As I’ve continued to read over previous weeks’ morning pages, I’ve realized that I generally have the answer to my own problems…I just have to actually take action toward those solutions. I’ve begun to talk more openly about the power of morning pages in my life. When I’m asked to do anything in the morning hours, I speak up about needing time for the pages first. Even though I’m working earlier now, I still get up with at least half an hour to write first. It’s hard, but it’s worth it.
Did you do your artist date this week? (Have you considered scheduling an entire artist’s day? Whew!) What did you do? How did it feel?
Although I spent a lot of time alone with myself this week, I didn’t necessarily take a specific artist date.

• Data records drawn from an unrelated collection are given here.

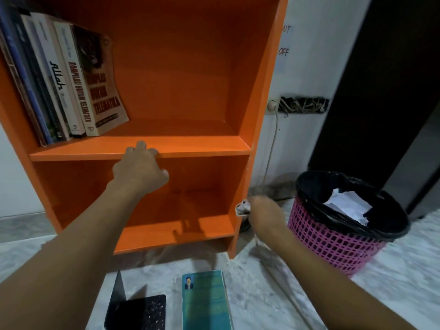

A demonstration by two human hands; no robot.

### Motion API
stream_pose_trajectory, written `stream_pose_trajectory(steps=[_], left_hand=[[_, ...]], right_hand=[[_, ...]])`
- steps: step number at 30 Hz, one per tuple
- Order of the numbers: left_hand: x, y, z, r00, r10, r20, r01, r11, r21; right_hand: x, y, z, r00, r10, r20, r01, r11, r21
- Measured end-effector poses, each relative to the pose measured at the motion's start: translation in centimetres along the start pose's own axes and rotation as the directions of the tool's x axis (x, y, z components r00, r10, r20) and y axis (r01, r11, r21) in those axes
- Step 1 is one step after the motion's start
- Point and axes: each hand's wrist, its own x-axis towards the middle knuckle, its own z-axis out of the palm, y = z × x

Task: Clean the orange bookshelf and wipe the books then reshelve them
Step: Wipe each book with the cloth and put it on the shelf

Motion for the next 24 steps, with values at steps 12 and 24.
stream_pose_trajectory(steps=[12,24], left_hand=[[0.0,-0.3,0.7,0.999,0.004,-0.034,-0.006,0.999,-0.047],[0.0,-0.6,0.7,0.999,0.015,-0.042,-0.018,0.998,-0.064]], right_hand=[[6.8,0.0,-0.2,0.857,-0.333,-0.393,0.125,0.875,-0.468],[3.5,-1.5,4.8,0.733,-0.455,-0.506,0.515,0.857,-0.025]])
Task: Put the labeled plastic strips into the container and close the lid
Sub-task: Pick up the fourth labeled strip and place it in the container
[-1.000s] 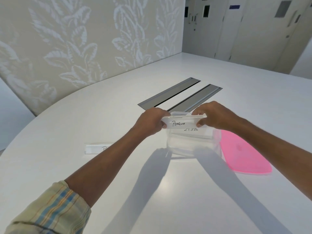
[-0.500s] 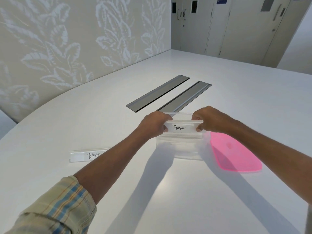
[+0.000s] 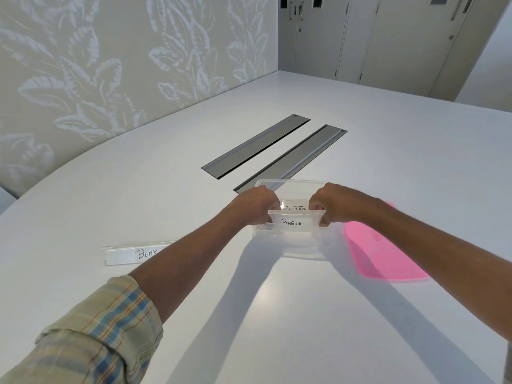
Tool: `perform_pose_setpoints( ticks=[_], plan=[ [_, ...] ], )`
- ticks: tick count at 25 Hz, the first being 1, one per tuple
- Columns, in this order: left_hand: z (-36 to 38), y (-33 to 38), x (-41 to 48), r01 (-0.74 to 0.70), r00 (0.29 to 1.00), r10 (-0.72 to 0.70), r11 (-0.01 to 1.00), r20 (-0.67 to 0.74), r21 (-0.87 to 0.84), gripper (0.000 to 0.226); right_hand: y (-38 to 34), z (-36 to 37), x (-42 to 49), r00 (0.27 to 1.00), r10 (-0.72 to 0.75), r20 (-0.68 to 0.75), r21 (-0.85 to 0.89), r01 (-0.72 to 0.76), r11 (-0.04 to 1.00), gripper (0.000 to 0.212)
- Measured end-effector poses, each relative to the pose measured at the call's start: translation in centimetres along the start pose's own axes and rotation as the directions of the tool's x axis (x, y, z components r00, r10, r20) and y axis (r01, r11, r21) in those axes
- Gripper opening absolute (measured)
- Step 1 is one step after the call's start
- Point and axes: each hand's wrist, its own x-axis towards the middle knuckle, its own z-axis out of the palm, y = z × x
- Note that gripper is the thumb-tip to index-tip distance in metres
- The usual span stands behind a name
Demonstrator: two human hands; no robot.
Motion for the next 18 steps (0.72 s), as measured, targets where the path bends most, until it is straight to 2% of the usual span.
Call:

I tend to utilize my days off from work to “get things done” in the rest of my life. I can’t actually fathom taking an entire day as an artist date—but maybe that’s something I need to plan in the weeks to come. Maybe I owe that to myself.
Did you experience any synchronicity this week? What was it?
As I read over my morning pages, I discover moments when it seems like everything lined up to meet my needs. When I wrote about my job frustration and promised the Universe that I would do the work to solve my problem, the Universe gave me the answer I needed (even if it wasn’t 100% what I wanted).
Funny enough, I wrote about how I long for more writer friends, and an old friend of mine reached out. She asked if I wanted to be writing accountability partners and have weekly coffee dates to encourage each other’s creativity. And even though I don’t believe in some all-powerful force, I do believe that sometimes, when I put positive energy into the world and ask for help, it appears.
Were there any other issues this week that you consider significant for your recovery? Describe them.
I’m still working (heh) through my workaholism. I know this isn’t going to be an overnight thing. I’ve started forcing myself to take a break at night and just watching something on Netflix instead of forcing myself to keep reading until my eyes close on themselves. I’m trying to be kinder to myself, but it’s weirdly hard. This will be my big project going forward, even after I’m “finished” with The Artist’s Way.